> [TASK BRIEF]: Scan the material for the word "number", and copy each line where it shows up.
****************************************
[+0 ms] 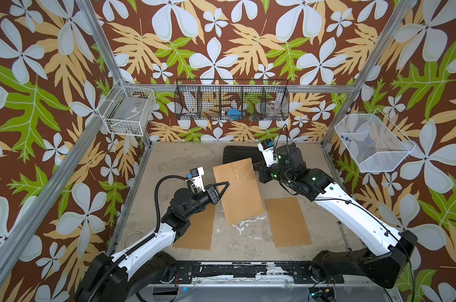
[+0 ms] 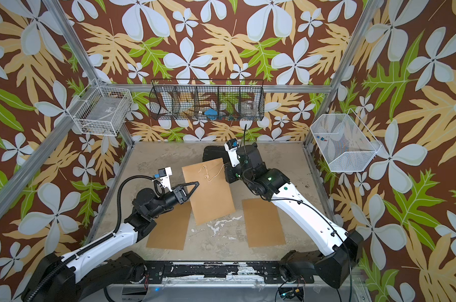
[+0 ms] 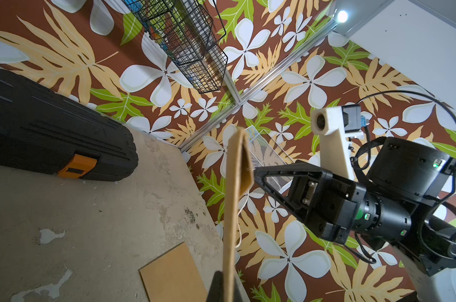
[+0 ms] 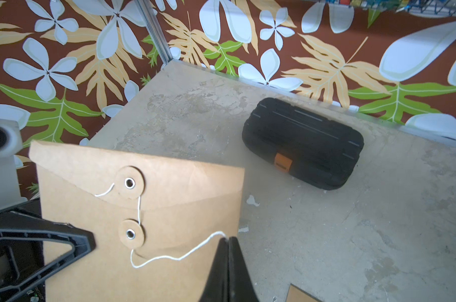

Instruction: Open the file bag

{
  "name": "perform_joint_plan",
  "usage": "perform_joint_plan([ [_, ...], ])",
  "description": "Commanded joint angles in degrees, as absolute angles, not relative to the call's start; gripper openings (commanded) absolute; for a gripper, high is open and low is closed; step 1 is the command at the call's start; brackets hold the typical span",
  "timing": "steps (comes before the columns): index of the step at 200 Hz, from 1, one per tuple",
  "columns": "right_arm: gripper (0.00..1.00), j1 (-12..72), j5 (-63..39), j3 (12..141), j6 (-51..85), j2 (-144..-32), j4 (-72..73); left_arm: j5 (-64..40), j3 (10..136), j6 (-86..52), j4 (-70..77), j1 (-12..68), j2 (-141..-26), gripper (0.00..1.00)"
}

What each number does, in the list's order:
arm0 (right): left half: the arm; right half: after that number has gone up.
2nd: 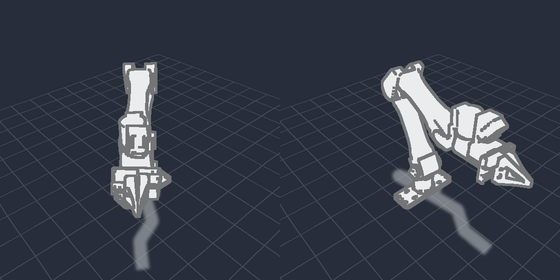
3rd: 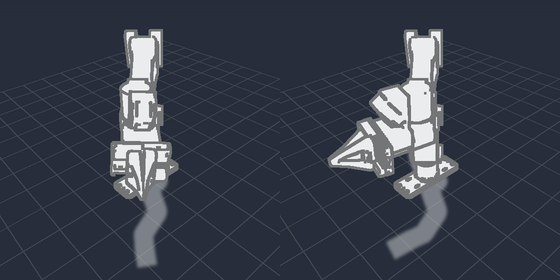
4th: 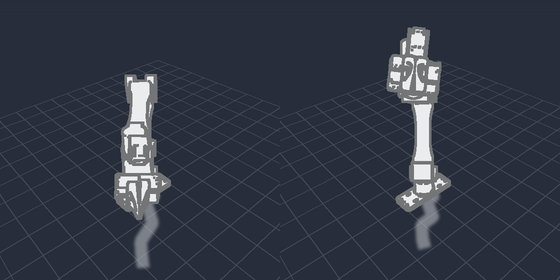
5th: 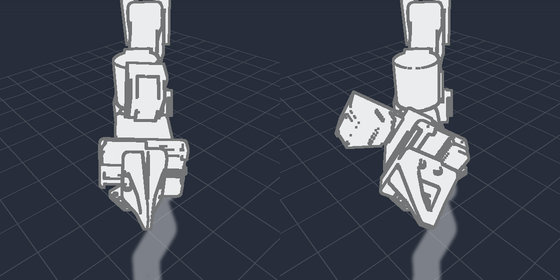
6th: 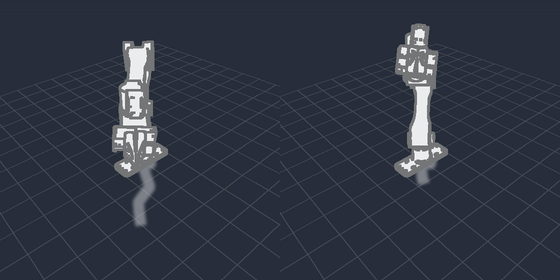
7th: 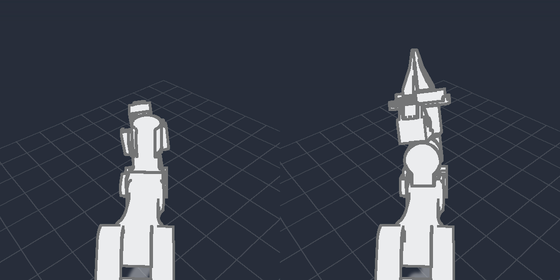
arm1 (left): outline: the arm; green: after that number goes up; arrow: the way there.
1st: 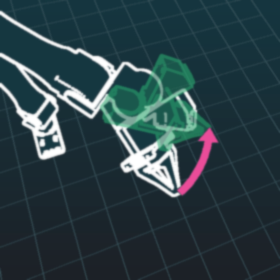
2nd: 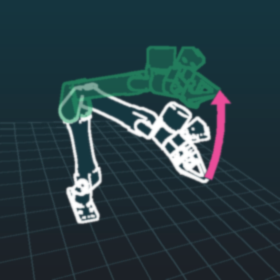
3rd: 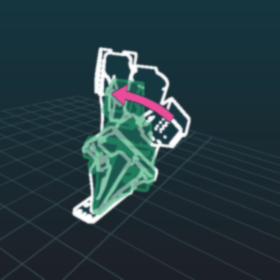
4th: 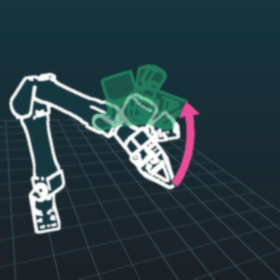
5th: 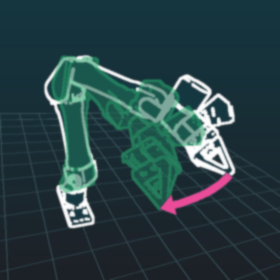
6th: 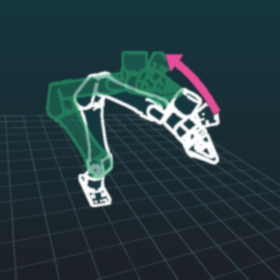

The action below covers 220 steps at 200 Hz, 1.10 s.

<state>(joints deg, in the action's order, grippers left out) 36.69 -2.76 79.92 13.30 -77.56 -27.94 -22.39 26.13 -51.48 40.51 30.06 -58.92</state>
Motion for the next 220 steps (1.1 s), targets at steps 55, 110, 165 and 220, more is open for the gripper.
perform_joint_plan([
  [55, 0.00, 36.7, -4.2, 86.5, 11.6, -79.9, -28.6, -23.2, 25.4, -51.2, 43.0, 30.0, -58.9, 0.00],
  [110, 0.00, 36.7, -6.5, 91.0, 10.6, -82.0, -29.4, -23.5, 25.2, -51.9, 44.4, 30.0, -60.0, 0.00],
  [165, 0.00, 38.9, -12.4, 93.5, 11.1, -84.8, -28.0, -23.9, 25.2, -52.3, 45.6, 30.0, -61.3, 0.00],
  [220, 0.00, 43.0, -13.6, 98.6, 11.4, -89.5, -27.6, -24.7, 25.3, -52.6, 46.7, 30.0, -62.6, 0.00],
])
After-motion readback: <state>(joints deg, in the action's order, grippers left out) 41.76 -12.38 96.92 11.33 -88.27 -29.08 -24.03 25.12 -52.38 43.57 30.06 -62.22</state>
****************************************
> [THE COMPLETED TASK]:
What each number does, in the list's order:
arm0 (right): left half: the arm; right half: after that number has gone up.
arm1 (left): outline: the arm; green: after that number goes up; arrow: the way there.

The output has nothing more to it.